А в меня самого? Что ж, мне гораздо милее скромная каменная резьба на колоннах Дворца дожей, находящегося по соседству. Во-первых, эти рельефы расположены достаточно низко, так что я в состоянии их рассмотреть; во-вторых, на них изображены куда более земные, знакомые мне вещи — чаши с плодами, настолько правдоподобные, что кажется, спелые фиги вот-вот лопнут; собака с испуганными глазами, которая схватила медовые соты с пчелами, еще жужжащими внутри. А мой любимый сюжет — история любовного ухаживания, тянется вокруг всей колонны. Там изображена даже брачная ночь, мужчина и женщина лежат под каменной простыней, и волосы женщины длинными волнами вьются по подушке. Когда я был ребенком, отец, который из-за моего уродства несколько лет считал меня слабоумным, однажды дал мне деревянную дощечку и резец в надежде, что, быть может, Господь вложил талант мне в пальцы. Наверное, он вспоминал при этом предания о великих флорентийских художниках, которых обнаруживали где-нибудь в поле, где они ваяли мадонн из придорожных валунов. Но я только пропорол себе палец. Однако я запомнил латинское название снадобья, которое дал нам лекарь, чтобы унять кровотечение, и вечером того же дня я очутился в отцовском кабинете, где передо мной легла груда книг.
Я бы, наверное, до сих пор продолжал там сидеть, не умри отец шестью годами позже.
Но сейчас не время для грусти — нет, только не сегодня ночью! Площадь, к которой я направляюсь, гудит звуками веселья и удовольствия, полнится шумом и толпами. Ее озаряет такое множество факелов и свечей, что парящие в вышине древние мозаики собора мерцают пламенем.
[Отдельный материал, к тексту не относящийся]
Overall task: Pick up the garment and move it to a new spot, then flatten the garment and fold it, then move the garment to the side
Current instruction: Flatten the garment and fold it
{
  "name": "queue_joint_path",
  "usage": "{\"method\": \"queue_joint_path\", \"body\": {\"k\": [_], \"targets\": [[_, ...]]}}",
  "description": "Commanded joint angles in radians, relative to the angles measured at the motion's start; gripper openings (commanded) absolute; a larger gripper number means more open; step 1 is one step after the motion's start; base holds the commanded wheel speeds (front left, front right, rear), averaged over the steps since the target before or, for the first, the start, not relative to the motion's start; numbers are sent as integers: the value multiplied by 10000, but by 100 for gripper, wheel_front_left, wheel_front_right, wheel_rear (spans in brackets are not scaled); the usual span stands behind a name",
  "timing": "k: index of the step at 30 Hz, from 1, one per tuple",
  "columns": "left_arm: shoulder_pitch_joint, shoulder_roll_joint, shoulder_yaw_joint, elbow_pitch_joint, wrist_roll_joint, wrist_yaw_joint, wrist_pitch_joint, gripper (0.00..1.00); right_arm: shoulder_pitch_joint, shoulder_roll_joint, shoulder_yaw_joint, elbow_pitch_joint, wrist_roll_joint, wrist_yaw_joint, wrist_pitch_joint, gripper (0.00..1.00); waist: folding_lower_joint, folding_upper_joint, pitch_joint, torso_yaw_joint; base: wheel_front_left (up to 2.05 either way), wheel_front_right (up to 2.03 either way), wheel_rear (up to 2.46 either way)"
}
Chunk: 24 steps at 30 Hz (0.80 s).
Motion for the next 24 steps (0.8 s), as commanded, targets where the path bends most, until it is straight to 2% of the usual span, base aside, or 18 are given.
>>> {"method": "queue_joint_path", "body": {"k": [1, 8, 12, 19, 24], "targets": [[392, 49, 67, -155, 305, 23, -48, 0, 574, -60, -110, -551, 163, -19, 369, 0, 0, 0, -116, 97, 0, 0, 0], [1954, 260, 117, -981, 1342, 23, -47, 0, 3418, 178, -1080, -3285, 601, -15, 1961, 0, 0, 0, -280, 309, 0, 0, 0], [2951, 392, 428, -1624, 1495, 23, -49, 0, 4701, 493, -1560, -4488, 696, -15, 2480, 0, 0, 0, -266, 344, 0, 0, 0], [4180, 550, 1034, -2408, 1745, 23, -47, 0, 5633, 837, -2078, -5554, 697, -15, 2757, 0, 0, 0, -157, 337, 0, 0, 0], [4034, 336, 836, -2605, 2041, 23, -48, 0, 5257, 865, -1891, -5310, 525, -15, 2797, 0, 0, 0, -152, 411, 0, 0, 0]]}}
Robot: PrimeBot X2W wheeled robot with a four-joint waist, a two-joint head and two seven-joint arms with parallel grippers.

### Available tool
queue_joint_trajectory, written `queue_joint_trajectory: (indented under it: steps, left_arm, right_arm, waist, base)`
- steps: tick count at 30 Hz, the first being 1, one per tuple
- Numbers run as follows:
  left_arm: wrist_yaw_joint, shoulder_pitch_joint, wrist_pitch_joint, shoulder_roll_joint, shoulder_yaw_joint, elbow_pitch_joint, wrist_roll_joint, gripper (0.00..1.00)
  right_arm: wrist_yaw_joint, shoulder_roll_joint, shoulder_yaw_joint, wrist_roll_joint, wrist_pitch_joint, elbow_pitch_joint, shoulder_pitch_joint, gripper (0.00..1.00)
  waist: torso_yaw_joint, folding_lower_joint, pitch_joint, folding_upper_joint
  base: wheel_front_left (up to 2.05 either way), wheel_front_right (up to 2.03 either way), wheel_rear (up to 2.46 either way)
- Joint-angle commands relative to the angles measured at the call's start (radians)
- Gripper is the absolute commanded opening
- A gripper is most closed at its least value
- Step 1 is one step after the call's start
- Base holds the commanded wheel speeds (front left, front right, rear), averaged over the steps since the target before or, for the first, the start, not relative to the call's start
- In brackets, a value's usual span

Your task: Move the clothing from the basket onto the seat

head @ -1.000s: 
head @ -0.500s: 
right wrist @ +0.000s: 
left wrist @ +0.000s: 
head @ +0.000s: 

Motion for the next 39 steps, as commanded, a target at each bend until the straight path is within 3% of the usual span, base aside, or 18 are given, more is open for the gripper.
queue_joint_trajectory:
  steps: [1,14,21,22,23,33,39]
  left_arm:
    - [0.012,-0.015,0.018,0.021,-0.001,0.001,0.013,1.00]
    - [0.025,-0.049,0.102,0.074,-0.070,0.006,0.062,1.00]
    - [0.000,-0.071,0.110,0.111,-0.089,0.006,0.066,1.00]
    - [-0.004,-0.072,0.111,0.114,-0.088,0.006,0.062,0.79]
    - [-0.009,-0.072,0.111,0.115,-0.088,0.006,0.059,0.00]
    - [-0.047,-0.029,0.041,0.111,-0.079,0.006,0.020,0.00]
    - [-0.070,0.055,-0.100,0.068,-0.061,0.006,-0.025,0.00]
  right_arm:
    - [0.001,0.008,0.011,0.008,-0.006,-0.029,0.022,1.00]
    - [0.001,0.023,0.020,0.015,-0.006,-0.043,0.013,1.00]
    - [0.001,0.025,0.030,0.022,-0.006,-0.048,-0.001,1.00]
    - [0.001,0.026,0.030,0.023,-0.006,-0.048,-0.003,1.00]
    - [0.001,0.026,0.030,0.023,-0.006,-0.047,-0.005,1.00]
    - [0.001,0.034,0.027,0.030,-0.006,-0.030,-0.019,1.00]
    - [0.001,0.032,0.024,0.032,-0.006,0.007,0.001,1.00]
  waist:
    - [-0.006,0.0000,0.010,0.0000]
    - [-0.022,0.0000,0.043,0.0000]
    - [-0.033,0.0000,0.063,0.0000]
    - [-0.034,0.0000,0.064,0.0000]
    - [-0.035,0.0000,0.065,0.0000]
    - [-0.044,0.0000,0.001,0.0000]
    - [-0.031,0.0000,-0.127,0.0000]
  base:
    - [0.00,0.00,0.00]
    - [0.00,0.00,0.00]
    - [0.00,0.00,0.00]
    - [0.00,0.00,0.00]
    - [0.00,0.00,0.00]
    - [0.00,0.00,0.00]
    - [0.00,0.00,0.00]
Я вклиниваюсь в толпу с северо-востока. Я неизменно испытываю здоровый страх перед толчеей (мы, карлики, уязвимы, как дети, — нас легко растоптать, лишив возможности умереть в собственной постели), но сейчас дело того стоит. Я быстро протискиваюсь сквозь толпу, пока не оказываюсь возле подмостков, сооруженных перед базиликой, где скачет стайка чумазых полуголых чертенят. Они выкрикивают непристойности и тычут вилами друг в друга и в толпу, а из дыры в полу время от времени вырывается столб пламени, и тогда кто-нибудь из бесенят проваливается в этот люк, но вскоре уже снова карабкается на подмостки, подзадоривая зрителей. Ниже, под северной лоджией, хор гладколицых кастратов поет, словно сонм ангелов, но почему-то их помост водрузили слишком близко к загону для собачьих боев, и их райские голоса почти тонут в отчаянном вое животных, ждущих своего смертного часа. Тем временем на другом конце площади, в огороженной яме с песком борются мужчина и две крупные женщины, а толпа ободряет их криками, и нет-нет да кто-нибудь изредка встрянет в их бой.